While Indonesia is a top global exporter of frozen seawater shrimps, it lags its neighbors in exports of freshwater shrimp and fresh, salted or smoked shrimp. Some of its top export species include Asian tiger shrimp (Penaeus monodon) and whiteleg shrimp (Litopenaeus vannamei).
Experts have welcomed the government’s push to boost the aquaculture sector, but say it must guarantee sustainable environmental planning, particularly in terms of land clearing and waste management for the farms.

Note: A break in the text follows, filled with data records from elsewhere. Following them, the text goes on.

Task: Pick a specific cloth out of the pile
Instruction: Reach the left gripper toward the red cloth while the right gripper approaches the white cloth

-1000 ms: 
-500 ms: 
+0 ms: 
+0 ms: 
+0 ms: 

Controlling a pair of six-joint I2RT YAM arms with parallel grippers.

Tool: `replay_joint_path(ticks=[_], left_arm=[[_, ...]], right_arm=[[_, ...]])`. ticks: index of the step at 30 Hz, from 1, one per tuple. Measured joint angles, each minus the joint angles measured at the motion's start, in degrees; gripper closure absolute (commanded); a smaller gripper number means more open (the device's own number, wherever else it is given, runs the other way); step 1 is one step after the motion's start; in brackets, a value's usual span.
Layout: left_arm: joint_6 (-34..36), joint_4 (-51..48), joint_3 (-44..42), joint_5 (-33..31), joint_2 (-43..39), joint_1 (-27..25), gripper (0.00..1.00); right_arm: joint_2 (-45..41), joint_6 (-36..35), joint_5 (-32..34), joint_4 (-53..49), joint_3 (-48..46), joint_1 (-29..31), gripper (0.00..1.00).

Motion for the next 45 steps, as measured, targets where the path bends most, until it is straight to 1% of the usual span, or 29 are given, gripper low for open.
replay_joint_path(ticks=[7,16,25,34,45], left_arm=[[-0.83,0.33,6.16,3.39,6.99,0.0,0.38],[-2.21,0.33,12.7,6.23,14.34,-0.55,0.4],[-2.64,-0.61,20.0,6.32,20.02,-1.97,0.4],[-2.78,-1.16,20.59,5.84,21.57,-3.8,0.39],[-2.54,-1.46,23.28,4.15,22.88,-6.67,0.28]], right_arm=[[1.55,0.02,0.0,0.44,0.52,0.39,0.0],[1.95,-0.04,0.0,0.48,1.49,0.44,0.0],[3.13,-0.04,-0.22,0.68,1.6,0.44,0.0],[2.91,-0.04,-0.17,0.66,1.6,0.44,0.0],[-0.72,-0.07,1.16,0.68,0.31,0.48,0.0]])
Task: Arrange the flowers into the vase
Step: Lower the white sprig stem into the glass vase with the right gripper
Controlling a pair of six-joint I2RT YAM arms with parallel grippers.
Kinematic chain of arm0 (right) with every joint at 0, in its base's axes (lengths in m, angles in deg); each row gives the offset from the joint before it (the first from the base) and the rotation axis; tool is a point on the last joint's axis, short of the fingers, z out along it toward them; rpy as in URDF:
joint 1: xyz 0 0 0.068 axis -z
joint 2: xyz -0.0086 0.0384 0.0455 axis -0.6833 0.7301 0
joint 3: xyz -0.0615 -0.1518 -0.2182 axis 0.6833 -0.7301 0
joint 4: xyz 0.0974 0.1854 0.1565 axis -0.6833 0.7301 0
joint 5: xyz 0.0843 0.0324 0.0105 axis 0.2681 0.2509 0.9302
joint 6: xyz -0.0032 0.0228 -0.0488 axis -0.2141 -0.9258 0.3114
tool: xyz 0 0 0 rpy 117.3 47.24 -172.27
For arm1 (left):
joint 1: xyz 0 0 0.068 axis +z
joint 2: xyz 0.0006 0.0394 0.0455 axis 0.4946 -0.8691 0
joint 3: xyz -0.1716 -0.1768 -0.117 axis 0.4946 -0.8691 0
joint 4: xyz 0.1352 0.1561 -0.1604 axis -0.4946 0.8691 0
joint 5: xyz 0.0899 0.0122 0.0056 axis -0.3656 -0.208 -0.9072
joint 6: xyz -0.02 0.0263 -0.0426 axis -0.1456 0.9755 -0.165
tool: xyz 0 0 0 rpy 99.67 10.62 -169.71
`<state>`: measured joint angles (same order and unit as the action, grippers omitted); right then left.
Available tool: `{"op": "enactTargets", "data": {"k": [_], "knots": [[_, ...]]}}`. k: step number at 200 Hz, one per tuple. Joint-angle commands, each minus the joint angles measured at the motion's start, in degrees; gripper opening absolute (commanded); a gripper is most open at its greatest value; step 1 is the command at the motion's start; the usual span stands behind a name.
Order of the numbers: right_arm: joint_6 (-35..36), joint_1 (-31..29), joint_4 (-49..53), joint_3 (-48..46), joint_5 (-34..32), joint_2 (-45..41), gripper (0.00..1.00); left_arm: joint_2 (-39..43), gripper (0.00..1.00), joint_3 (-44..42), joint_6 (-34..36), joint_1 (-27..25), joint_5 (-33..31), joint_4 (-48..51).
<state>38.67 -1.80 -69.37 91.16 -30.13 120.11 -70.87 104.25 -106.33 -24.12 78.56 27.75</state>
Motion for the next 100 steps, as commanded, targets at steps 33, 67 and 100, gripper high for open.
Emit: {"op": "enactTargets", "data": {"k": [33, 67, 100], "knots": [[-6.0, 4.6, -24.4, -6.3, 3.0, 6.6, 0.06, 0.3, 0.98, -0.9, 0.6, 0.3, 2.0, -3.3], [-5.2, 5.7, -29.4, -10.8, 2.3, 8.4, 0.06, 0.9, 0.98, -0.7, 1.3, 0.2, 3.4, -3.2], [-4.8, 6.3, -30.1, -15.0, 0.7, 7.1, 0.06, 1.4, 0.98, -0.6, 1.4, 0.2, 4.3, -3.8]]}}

Developing aquaculture farms in Indonesia has typically entailed clearing carbon-rich mangrove forests to build the shrimp and fish ponds, said Abdul Halim, executive director of the Center for Maritime Studies for Humanity. Over the past three decades, Indonesia has lost nearly half of its mangrove area, according to the Center for International Forestry Research (CIFOR). In 2021, President Widodo set an ambitious goal of replanting mangroves on 600,000 hectares (1.5 million acres) of degraded coastline by 2024.
Abdul said the government must also be able to resolve the waste management problems long associated with aquaculture farms, which typically pump the waste into the sea or lakes. The planning ministry in 2019 announced that 15 lakes were in “critical” condition as a result of environmental degradation, mostly caused by human activities, such as pollution, logging and destructive fishing practices. Recurring mass fish die-offs are commonly reported events in some of the lakes.
Abdi Suhufan, national coordinator of the NGO Destructive Fishing Watch (DFW) Indonesia, said the government must resolve fundamental challenges facing the country’s aquaculture sector, such as having a detailed map of the farms, clearly defined status for the land, and sound water management.
Revitalising the shrimp farming industry has been a perennial priory of the government for years, with a focus on avoiding mangrove deforestation. However, there’s been little or no progress on this front, Abdi said.
“There needs to be a reformative change in the aquaculture sector if it wants to achieve the productivity targets,” he said.
This story was published with permission from Mongabay.com.